* _EXERCISE INSTRUCTIONS_:
Go through the data below and return each line where the string "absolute" appears.

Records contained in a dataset

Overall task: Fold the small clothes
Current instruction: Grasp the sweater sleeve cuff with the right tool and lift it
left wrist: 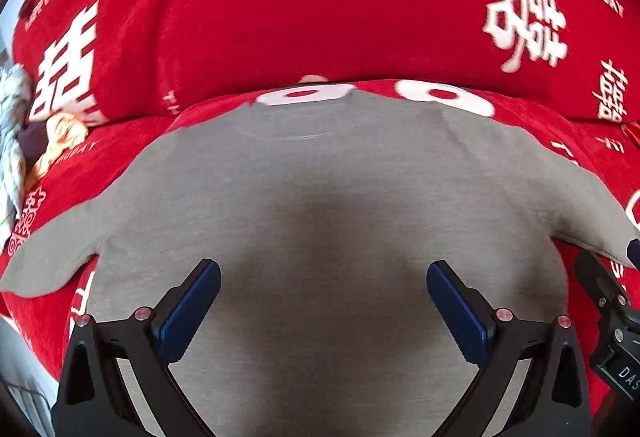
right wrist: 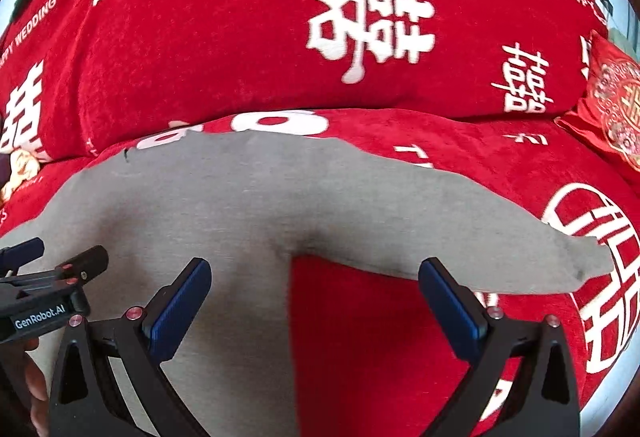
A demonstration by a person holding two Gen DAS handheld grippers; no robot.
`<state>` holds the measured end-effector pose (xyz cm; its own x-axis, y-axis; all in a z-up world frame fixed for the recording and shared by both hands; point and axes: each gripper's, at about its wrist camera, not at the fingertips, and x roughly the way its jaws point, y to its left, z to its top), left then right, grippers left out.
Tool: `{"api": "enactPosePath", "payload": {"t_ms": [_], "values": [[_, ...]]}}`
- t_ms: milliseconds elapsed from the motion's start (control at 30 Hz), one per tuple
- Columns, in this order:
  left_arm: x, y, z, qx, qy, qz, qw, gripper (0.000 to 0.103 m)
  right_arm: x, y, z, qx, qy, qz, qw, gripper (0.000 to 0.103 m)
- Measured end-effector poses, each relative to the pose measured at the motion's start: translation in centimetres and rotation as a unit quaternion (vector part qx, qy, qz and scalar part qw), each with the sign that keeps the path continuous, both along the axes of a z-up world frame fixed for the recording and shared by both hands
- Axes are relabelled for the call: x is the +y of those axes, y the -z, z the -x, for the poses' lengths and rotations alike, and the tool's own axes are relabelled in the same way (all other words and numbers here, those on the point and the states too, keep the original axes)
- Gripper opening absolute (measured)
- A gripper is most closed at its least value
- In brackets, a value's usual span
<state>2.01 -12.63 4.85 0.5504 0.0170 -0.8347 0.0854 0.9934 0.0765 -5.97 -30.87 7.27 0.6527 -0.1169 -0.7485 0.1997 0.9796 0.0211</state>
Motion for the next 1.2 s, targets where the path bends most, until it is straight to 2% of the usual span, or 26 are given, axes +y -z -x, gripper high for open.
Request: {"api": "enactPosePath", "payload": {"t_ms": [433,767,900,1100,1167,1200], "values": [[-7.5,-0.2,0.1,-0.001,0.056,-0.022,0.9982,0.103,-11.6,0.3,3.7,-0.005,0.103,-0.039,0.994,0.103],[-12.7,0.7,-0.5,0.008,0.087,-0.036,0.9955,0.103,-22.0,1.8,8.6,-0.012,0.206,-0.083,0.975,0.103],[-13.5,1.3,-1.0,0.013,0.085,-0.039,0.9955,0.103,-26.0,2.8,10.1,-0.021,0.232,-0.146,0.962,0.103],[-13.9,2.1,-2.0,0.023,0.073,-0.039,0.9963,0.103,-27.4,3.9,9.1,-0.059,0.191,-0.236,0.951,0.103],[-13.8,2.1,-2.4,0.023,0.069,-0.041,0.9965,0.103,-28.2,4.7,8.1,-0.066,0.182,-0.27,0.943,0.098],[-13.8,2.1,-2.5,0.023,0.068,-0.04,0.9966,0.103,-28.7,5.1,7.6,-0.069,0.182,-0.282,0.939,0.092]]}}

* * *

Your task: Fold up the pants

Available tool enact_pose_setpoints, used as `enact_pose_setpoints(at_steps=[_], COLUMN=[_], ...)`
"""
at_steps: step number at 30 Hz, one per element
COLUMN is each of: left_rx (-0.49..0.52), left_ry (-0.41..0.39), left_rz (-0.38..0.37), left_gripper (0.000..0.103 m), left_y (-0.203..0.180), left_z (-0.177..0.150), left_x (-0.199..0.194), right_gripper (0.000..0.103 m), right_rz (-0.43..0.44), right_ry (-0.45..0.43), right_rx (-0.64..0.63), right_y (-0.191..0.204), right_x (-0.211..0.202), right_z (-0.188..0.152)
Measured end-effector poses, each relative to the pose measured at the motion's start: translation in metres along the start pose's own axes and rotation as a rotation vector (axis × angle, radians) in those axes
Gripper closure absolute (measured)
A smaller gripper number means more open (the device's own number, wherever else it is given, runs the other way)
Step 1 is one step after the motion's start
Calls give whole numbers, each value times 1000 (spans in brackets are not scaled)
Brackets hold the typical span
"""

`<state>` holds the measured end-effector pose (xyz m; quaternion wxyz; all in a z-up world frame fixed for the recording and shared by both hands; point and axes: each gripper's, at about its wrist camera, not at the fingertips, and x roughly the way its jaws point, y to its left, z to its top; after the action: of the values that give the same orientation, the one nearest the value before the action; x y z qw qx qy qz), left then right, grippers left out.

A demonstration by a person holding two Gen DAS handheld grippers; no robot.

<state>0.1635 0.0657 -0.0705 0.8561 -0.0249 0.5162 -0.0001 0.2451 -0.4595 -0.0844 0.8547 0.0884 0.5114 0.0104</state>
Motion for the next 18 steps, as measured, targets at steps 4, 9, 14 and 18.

* _SOLUTION TO THE PROBLEM_:
- Gripper opening absolute (measured)
Gripper closure absolute (measured)

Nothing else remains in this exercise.